● INSTRUCTIONS TO FOLLOW
Write out, word for word, every line in the data below from the one containing "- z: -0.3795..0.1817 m" to the one containing "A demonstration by", both of them included.

^^^^^^^^^^^^^^^^

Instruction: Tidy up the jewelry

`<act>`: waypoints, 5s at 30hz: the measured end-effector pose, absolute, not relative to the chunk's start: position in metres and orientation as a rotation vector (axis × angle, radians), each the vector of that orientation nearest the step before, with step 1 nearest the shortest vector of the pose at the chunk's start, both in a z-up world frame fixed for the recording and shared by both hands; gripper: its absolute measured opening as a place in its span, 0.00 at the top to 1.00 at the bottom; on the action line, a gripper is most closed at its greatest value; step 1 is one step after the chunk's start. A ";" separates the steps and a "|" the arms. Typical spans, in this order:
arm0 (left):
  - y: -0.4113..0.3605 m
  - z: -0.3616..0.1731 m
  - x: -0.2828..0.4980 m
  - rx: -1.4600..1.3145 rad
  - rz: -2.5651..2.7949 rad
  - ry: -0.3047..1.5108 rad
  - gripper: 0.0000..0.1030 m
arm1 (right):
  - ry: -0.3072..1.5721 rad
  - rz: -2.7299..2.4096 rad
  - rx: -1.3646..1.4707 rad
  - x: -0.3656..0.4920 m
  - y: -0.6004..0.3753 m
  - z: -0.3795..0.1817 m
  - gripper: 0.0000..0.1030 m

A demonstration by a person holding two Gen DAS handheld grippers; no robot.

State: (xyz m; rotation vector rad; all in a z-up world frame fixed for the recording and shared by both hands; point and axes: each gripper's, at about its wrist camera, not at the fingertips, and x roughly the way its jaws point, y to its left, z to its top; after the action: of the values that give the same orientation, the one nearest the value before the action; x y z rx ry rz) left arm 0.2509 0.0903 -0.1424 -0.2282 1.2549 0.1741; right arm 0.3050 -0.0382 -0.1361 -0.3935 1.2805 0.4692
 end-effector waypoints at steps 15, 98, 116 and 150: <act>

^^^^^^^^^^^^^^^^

● YOUR RESPONSE
  - z: -0.3795..0.1817 m
  - gripper: 0.0000..0.1030 m

A demonstration by a person holding two Gen DAS handheld grippers; no robot.

There is nothing further in this answer.